## The problem
Quote the whole listing word for word. Do not include the pictures.

## Stored data
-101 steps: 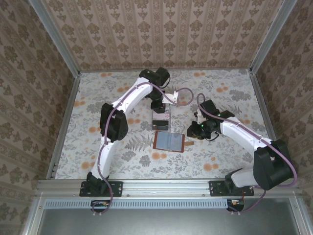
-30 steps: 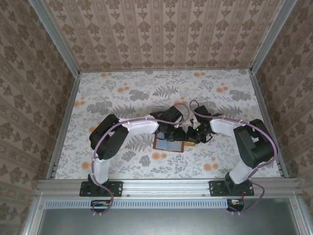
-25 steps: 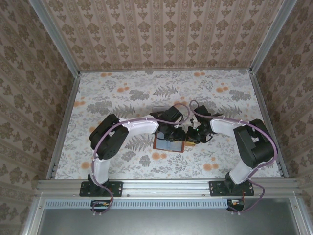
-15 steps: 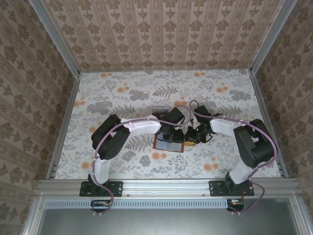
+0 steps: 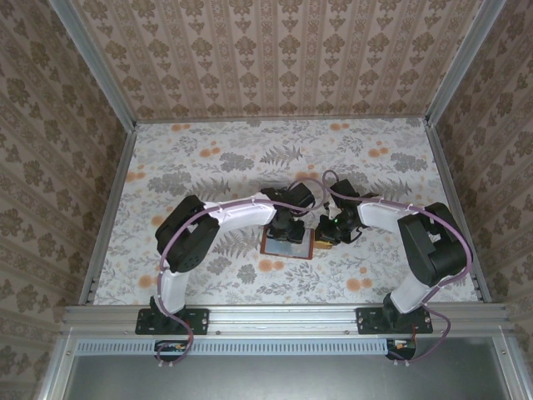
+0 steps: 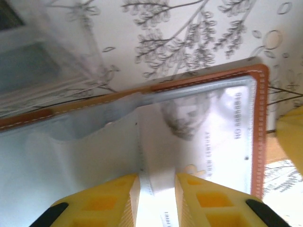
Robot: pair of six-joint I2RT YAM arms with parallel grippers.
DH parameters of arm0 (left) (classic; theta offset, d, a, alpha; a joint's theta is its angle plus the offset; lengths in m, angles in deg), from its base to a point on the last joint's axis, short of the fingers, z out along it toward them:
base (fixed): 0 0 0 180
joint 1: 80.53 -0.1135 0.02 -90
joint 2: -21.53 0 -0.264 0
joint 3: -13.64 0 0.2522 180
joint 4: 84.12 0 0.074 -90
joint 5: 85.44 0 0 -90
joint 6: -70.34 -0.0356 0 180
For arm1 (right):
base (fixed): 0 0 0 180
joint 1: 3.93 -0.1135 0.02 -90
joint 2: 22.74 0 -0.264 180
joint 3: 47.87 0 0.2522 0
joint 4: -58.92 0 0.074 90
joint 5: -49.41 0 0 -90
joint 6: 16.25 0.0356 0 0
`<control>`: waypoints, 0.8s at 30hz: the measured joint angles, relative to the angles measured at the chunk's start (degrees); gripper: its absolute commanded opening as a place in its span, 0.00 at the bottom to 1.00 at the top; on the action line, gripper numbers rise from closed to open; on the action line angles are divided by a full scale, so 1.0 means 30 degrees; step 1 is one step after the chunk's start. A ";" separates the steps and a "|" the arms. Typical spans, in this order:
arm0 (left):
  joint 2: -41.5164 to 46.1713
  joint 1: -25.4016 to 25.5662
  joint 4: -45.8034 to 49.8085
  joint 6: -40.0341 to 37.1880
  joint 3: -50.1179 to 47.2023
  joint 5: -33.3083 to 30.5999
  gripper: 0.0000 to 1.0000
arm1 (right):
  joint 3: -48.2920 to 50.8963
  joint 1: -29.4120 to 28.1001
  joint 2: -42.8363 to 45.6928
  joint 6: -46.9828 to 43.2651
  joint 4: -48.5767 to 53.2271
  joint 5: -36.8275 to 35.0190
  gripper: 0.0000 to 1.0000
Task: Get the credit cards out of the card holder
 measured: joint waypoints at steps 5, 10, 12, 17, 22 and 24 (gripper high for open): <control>0.0153 0.0087 0.0860 -0.0138 0.0007 -0.0852 0.30 | 0.0000 0.0000 0.0000 0.0000 0.0000 0.0044 0.16; 0.0313 0.0160 0.1275 -0.0146 0.0007 -0.1129 0.30 | 0.0000 -0.0007 0.0073 0.0000 0.0007 0.0051 0.16; 0.0444 0.0160 0.1282 -0.0146 0.0007 -0.1122 0.30 | 0.0000 -0.0007 0.0095 0.0000 0.0007 0.0051 0.16; 0.1049 0.0153 0.1260 -0.0138 0.0000 -0.1115 0.29 | 0.0000 -0.0022 0.0401 0.0022 0.0248 0.0036 0.16; 0.1763 0.0138 0.1086 -0.0138 -0.0364 -0.1180 0.27 | 0.0000 -0.0197 0.1158 0.0168 0.0561 0.0051 0.16; 0.1872 0.0102 0.0925 -0.0131 -0.0787 -0.1188 0.27 | 0.0000 -0.0350 0.1523 0.0233 0.0612 0.0058 0.16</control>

## Answer box
-101 steps: 
-30 steps: 
-25 steps: 
-15 steps: 
+0 steps: 
+0 steps: 
Robot: pair of six-joint I2RT YAM arms with parallel grippers.
DH parameters of arm0 (left) (classic; theta offset, d, a, alpha; a joint's theta is its angle plus the offset; lengths in m, angles in deg), from its base to a point on the last joint's axis, short of the fingers, z out along it toward them:
base (fixed): 0 0 0 180
joint 1: 80.53 -0.1135 0.02 -90
joint 2: -21.53 0 -0.264 0
joint 3: -13.64 0 0.2522 180
joint 4: 84.12 0 0.074 -90
joint 5: 85.44 0 0 -90
joint 6: -70.34 -0.0356 0 180
For arm1 (right):
base (fixed): 0 0 0 180
joint 1: 3.93 -0.1135 0.02 -90
joint 2: 22.74 0 -0.264 180
joint 3: 47.87 0 0.2522 0
joint 4: -58.92 0 0.074 90
joint 5: -49.41 0 0 -90
joint 6: 16.25 0.0356 0 0
`<control>`: waypoints, 0.8s at 30hz: the measured joint angles, relative to the angles measured at the chunk's start (degrees); gripper: its absolute commanded opening as a place in its span, 0.00 at the bottom to 1.00 at the top; on the action line, gripper numbers rise from closed to open; on the action line angles are divided by a full scale, so 1.0 means 30 degrees; step 1 is one step after the chunk's start. A ";" separates the steps and a "|" the arms. Typical spans, in this order:
arm0 (left):
  joint 2: -41.5164 to 46.1713
  joint 1: -25.4016 to 25.5662
  joint 4: -45.8034 to 49.8085
  joint 6: -40.0341 to 37.1880
  joint 3: -50.1179 to 47.2023
  joint 5: -33.3083 to 30.5999
  gripper: 0.0000 to 1.0000
arm1 (right):
  joint 3: -48.2920 to 50.8963
  joint 1: -29.4120 to 28.1001
  joint 2: -42.8363 to 45.6928
  joint 6: -46.9828 to 43.2651
  joint 4: -48.5767 to 53.2271
  joint 5: -36.8275 to 35.0190
  gripper: 0.0000 to 1.0000
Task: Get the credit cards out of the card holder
 measured: joint waypoints at steps 5, 10, 12, 17, 22 and 24 (gripper high for open): <control>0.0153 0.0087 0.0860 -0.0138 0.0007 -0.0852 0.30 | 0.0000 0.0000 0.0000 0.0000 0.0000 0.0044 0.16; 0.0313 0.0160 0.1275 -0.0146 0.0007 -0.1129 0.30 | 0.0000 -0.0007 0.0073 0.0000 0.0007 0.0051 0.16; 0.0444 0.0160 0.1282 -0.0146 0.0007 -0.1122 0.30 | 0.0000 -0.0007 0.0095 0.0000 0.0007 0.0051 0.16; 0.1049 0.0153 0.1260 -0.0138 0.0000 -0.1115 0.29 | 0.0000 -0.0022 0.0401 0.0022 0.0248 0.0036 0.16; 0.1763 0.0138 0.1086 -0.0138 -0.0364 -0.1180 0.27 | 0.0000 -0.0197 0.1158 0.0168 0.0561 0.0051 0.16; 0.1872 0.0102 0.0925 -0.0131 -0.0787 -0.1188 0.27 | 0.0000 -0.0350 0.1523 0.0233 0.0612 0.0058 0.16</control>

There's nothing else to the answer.